This exercise calls for the listing to be set down exactly.

- - - - - - -

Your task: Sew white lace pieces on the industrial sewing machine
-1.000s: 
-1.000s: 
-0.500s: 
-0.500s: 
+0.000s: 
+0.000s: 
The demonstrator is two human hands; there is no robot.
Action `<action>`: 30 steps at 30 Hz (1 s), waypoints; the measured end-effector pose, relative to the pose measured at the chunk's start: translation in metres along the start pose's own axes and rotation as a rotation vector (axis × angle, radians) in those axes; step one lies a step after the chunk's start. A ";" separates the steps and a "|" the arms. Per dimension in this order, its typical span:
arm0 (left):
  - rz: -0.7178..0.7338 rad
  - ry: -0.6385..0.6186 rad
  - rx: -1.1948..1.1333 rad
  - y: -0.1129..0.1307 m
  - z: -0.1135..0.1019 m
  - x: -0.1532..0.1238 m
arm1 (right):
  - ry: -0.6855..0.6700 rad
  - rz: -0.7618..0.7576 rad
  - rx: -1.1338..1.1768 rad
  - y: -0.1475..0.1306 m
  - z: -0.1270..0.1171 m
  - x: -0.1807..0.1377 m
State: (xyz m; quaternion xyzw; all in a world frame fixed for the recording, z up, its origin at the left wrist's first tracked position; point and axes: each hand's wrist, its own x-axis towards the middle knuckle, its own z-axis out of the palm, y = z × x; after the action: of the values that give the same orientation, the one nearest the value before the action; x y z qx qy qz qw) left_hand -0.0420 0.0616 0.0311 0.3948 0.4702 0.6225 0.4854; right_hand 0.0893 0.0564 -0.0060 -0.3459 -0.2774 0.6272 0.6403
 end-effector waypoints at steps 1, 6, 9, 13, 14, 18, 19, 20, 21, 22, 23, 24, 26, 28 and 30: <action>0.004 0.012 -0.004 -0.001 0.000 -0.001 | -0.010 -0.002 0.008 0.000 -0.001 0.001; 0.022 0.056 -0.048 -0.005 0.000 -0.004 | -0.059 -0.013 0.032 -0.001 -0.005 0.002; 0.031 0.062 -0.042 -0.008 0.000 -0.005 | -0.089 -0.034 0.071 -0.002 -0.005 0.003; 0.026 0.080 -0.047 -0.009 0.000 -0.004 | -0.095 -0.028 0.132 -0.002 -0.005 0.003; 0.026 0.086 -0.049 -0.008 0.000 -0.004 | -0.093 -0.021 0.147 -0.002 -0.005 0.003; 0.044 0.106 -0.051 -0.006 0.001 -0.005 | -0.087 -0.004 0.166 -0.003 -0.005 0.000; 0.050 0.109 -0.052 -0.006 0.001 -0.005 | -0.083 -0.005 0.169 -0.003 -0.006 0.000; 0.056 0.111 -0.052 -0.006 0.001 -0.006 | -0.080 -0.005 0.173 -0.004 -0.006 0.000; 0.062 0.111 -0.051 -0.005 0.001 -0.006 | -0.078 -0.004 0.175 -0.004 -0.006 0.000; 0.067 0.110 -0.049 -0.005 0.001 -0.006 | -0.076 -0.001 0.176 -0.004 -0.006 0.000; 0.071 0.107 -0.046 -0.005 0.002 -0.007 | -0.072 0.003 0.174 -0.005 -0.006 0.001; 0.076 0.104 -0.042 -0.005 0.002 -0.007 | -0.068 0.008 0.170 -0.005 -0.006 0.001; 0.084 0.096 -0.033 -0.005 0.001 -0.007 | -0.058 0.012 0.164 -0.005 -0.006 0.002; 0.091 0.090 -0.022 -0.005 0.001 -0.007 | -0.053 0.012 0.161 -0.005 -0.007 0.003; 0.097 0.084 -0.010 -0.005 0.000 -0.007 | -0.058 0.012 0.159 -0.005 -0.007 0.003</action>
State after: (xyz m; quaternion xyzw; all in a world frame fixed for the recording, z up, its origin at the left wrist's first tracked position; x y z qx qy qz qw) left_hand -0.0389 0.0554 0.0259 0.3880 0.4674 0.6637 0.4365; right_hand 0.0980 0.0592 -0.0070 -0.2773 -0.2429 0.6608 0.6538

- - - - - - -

Answer space:
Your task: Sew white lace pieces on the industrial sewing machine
-1.000s: 
-1.000s: 
-0.500s: 
-0.500s: 
+0.000s: 
+0.000s: 
The demonstrator is two human hands; there is no robot.
Action `<action>`: 30 steps at 30 Hz (1 s), waypoints; the measured end-effector pose, relative to the pose measured at the chunk's start: translation in metres along the start pose's own axes and rotation as a rotation vector (axis × angle, radians) in those axes; step one lies a step after the chunk's start. A ";" separates the steps and a "|" the arms. Per dimension in this order, its typical span:
arm0 (left):
  - rz: -0.7178..0.7338 rad
  - ry: -0.6385..0.6186 rad
  - rx: -1.1948..1.1333 rad
  - y: -0.1129..0.1307 m
  - z: -0.1135..0.1019 m
  - x: -0.1532..0.1238 m
arm1 (right):
  - ry: -0.6855..0.6700 rad
  - rz: -0.7618..0.7576 rad
  - rx: -1.1338..1.1768 rad
  - y: -0.1475..0.1306 m
  - z: -0.1270..0.1171 m
  - x: -0.1807..0.1377 m
State: (xyz m; quaternion xyzw; all in a world frame fixed for the recording, z up, its origin at the left wrist's first tracked position; point and axes: each hand's wrist, its own x-axis towards the middle knuckle, its own z-axis out of the palm, y = z × x; after the action: of the values that give the same orientation, the one nearest the value before the action; x y z qx qy qz qw) left_hand -0.0420 0.0616 0.0311 0.3948 0.4702 0.6225 0.4854; right_hand 0.0893 0.0564 -0.0060 -0.3459 -0.2774 0.6272 0.6403
 end-effector waypoints at steps 1, 6, 9, 13, 14, 18, 19, 20, 21, 22, 23, 24, 26, 28 and 30: <action>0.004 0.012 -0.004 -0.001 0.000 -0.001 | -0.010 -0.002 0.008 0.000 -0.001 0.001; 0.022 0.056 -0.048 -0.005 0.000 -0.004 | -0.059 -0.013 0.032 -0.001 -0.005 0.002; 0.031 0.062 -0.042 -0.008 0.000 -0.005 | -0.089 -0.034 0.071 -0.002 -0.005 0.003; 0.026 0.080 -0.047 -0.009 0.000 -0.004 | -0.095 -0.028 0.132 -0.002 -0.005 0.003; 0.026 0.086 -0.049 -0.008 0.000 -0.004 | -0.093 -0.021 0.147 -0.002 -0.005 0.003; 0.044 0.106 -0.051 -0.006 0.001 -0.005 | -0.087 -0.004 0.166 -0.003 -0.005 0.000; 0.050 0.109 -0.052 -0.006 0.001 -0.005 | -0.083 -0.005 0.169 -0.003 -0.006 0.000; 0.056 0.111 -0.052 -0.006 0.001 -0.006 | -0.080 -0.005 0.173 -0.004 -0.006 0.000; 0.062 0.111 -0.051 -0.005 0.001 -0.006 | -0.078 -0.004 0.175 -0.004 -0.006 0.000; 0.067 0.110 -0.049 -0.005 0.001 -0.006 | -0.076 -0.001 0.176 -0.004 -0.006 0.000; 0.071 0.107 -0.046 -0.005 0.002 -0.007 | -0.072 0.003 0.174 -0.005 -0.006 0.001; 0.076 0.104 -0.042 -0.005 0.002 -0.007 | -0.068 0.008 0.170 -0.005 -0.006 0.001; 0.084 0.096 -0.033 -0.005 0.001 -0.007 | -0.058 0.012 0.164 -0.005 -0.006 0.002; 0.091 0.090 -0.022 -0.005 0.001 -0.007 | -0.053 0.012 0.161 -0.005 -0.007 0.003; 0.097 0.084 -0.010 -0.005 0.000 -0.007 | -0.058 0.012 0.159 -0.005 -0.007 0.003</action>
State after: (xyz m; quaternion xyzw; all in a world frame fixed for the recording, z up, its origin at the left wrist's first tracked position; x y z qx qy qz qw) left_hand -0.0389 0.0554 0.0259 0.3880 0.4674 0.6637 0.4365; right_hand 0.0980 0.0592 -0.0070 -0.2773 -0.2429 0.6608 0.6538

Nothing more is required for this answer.